Exercise instructions ▸ Repeat precisely the span of lines below that opens with the line containing "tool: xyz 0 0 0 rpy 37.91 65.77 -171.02" and closes with the line containing "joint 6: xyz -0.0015", both included.

Records drawn from a dataset ▸

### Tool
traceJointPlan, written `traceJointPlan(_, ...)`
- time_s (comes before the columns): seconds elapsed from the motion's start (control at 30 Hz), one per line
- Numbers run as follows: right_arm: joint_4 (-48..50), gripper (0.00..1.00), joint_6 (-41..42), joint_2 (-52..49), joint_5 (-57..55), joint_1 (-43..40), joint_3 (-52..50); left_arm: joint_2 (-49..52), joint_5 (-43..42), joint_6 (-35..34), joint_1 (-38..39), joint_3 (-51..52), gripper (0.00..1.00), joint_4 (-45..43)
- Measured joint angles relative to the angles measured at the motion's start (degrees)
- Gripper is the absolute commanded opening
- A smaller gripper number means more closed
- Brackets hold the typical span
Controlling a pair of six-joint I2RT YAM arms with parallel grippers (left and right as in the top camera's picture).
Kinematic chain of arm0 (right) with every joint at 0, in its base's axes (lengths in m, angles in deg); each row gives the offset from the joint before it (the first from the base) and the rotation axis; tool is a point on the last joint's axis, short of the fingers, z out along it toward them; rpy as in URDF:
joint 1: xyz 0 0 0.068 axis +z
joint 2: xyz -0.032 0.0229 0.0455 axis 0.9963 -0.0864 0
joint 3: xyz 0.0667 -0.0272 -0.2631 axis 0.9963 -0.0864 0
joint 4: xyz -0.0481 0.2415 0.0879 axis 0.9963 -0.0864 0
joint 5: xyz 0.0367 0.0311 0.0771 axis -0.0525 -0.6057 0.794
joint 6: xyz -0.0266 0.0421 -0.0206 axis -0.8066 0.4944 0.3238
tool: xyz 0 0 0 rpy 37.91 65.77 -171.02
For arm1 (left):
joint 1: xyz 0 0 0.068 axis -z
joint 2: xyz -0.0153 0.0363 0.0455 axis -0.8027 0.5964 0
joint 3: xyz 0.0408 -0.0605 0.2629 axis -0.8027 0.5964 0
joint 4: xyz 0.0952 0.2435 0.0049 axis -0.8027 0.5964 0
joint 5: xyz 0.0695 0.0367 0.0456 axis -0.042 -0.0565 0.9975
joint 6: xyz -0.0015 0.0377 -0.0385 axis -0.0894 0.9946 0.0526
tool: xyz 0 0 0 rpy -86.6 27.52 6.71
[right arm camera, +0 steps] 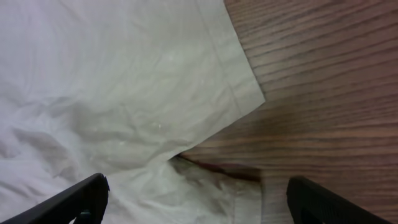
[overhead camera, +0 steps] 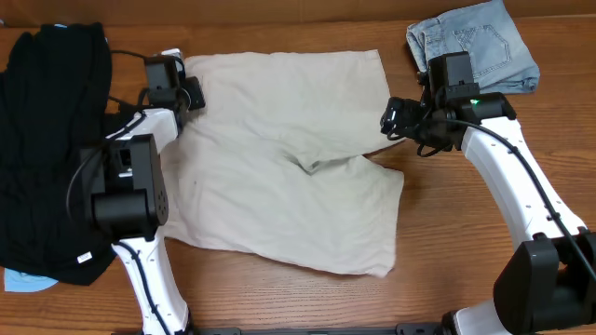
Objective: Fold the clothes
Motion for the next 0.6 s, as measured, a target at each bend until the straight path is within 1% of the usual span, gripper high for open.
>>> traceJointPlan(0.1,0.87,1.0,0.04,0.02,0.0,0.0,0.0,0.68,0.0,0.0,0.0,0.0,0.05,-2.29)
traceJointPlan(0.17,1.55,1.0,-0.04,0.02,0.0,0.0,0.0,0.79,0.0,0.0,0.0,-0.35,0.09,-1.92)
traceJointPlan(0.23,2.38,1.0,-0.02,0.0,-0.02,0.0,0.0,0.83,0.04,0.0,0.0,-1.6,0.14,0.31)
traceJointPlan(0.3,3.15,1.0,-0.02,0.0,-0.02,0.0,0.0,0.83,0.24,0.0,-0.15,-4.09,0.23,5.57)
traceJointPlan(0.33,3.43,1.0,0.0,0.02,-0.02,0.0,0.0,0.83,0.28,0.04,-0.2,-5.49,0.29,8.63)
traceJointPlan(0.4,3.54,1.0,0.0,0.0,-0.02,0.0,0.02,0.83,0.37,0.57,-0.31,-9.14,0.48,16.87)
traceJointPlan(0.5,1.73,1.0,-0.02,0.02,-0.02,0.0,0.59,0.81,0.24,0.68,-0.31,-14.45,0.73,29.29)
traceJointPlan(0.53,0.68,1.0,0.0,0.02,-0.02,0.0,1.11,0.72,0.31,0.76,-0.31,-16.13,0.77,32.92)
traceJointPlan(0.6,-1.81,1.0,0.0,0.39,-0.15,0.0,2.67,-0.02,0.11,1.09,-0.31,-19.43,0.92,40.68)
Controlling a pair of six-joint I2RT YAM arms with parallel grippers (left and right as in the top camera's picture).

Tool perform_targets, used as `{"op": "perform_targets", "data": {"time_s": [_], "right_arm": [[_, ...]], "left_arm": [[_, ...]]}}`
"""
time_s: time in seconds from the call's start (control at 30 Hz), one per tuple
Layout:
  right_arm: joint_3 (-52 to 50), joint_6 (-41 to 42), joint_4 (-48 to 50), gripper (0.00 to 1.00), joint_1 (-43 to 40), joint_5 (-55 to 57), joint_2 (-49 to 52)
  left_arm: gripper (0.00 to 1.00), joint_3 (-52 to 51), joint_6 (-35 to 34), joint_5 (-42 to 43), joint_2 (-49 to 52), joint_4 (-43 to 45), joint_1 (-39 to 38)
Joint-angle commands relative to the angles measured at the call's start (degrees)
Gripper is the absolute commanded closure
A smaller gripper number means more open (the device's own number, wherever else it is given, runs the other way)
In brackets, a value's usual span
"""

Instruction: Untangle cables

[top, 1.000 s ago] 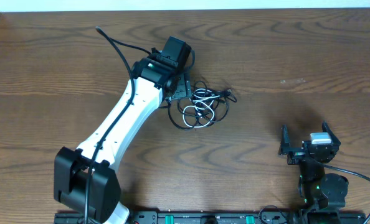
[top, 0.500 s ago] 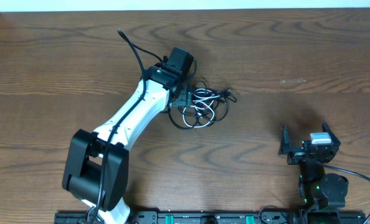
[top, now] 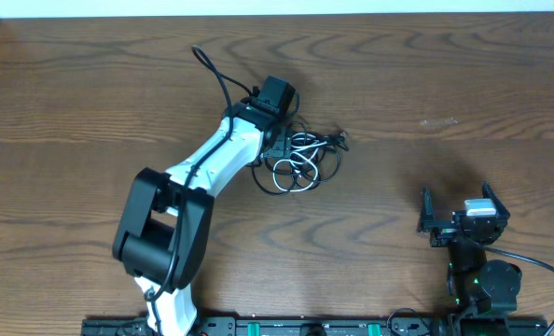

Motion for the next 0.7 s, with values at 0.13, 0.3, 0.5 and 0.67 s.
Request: {"op": "perform_targets", "data": {"time_s": [0.13,0.3,0.5,0.67], "right_arm": [[-0.07,0.68,-0.24,0.01,-0.92,-0.35,-0.31],[-0.07,0.68,-0.24,0.01,-0.92,-0.37,-0.31],[-0.07,0.66,-0.24,0.01,-0.92,-0.37,-0.31],[-0.07,0.66,-0.24,0.01,-0.92,-0.35,-0.31]], "left_arm": [[0.33,-0.42,0.74,-1.57,2.95,0.39,0.28],[0.52,-0.42,0.70,-1.57,3.74,0.39,0.28],[0.55,-0.42,0.52,-1.55,3.74,0.59,0.28],[0.46,-0.44,0.55,-1.57,3.74,1.18,0.28]]}}
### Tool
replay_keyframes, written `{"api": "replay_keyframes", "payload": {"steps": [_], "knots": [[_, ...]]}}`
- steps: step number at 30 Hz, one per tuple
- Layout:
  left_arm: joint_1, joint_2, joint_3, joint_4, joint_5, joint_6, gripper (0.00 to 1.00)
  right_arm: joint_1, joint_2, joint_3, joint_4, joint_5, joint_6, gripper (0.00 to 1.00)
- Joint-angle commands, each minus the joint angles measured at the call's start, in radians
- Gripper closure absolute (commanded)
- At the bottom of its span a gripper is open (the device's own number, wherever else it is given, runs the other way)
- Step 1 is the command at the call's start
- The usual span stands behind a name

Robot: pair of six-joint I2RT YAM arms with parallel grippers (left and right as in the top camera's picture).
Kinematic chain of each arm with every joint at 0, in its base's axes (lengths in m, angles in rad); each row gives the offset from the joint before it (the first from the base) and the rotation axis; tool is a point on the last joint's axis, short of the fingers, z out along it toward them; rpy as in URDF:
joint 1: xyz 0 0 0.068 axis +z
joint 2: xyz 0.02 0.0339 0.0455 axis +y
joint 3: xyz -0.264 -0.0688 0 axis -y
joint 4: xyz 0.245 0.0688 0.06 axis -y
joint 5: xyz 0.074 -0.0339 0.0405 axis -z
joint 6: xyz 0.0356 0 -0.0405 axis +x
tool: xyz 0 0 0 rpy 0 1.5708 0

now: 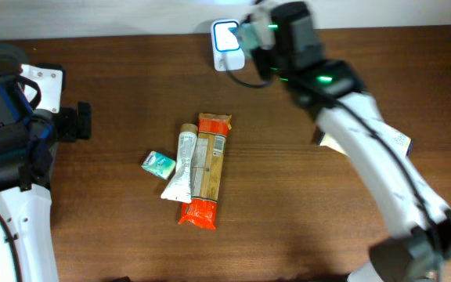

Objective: Scan the item barcode
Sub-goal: 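Place the wipes pack on the snack bag at right and release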

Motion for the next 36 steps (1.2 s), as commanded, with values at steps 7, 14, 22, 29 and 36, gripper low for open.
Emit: {"api": "replay_keyframes", "payload": {"steps": [7,14,22,29,36], "knots": [[0.004,0.001,0.004,0.002,0.01,0.015,0.01,-0.373,0.003,-0.071,-0.411,-0.36,0.27,0.96],[0.004,0.001,0.004,0.002,0.01,0.015,0.01,-0.499,0.104,-0.247,-0.397,-0.386,0.27,0.96],[0.004,0.001,0.004,0.002,0.01,0.015,0.01,-0.669,0.116,-0.268,-0.338,-0.408,0.282,0.96],[0.004,0.001,0.004,0.002,0.01,0.015,0.01,-0.794,0.116,-0.268,-0.283,-0.389,0.3,0.64],[0.003,0.001,0.004,0.002,0.01,0.015,0.01,-0.783,0.116,-0.201,-0.315,-0.433,0.293,0.32]]}}
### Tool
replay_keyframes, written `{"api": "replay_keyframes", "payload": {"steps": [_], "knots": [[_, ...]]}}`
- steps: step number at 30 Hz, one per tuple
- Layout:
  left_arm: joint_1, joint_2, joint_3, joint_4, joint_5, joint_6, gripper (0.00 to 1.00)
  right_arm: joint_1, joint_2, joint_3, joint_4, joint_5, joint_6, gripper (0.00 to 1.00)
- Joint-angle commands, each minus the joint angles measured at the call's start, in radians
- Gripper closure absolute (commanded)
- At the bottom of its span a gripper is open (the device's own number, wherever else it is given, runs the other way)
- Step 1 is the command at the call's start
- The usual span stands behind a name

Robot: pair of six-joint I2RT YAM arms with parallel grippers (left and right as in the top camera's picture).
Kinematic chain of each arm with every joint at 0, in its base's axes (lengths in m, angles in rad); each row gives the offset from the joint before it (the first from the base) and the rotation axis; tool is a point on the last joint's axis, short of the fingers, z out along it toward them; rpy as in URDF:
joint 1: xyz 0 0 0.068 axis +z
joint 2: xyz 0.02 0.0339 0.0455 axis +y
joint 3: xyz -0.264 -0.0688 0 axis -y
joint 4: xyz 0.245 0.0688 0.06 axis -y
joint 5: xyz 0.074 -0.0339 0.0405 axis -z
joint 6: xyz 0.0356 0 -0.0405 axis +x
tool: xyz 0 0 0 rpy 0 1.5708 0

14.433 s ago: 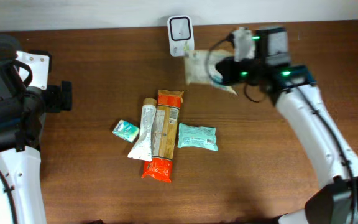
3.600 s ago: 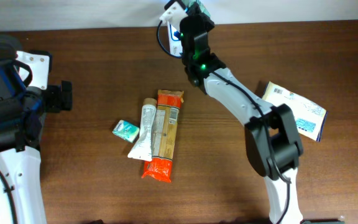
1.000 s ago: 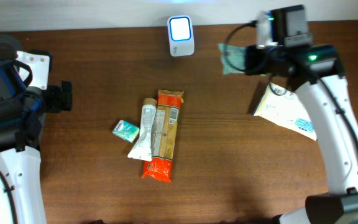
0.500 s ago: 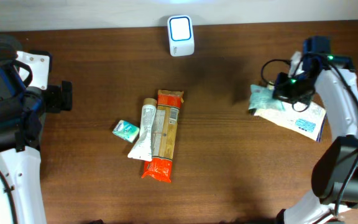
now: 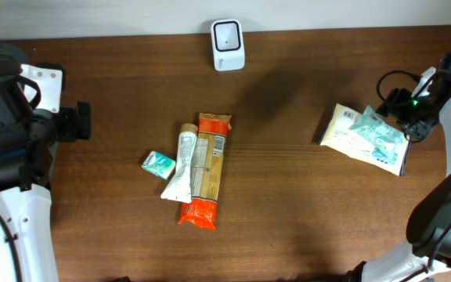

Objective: Scan the item barcode
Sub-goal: 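Place the wipes pack on the snack bag at right and release, then reach the right gripper to the red-orange package in the pile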

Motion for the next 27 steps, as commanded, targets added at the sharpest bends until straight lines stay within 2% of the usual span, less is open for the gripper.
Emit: {"api": "replay_keyframes", "payload": {"steps": [1,5,6,7,12,14,19,23,27], "knots": [[0.003,0.001,0.004,0.002,0.01,0.015,0.01,0.037,-0.002,0.101,-0.061,-0.069,-0.011,0.34],[0.003,0.001,0.004,0.002,0.01,0.015,0.01,0.225,-0.002,0.169,-0.128,-0.111,-0.049,0.36],[0.003,0.001,0.004,0.002,0.01,0.015,0.01,0.298,-0.002,0.161,-0.122,-0.114,-0.04,0.36],[0.004,0.001,0.004,0.002,0.01,0.015,0.01,0.356,-0.002,0.156,-0.121,-0.114,-0.013,0.3],[0.003,0.001,0.004,0.002,0.01,0.015,0.01,0.608,0.028,0.103,-0.089,-0.169,0.053,0.32],[0.003,0.001,0.004,0.002,0.01,0.015,0.01,0.716,0.063,0.037,-0.018,-0.196,0.12,0.34],[0.003,0.001,0.004,0.002,0.01,0.015,0.01,0.871,0.127,-0.09,0.143,-0.226,0.253,0.38],[0.003,0.001,0.004,0.002,0.01,0.015,0.01,0.938,0.145,-0.177,0.263,-0.229,0.339,0.39],[0.003,0.001,0.004,0.002,0.01,0.015,0.01,0.979,0.145,-0.302,0.453,-0.235,0.475,0.5]]}}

Task answer ▸
tool: xyz 0 0 0 rpy 37.91 65.77 -171.02
For arm1 (left):
joint 1: xyz 0 0 0.068 axis -z
joint 2: xyz -0.0153 0.0363 0.0455 axis -0.8027 0.5964 0
joint 3: xyz 0.0408 -0.0605 0.2629 axis -0.8027 0.5964 0
joint 4: xyz 0.0952 0.2435 0.0049 axis -0.8027 0.5964 0
joint 5: xyz 0.0695 0.0367 0.0456 axis -0.042 -0.0565 0.9975
joint 6: xyz -0.0015 0.0377 -0.0385 axis -0.0894 0.9946 0.0526

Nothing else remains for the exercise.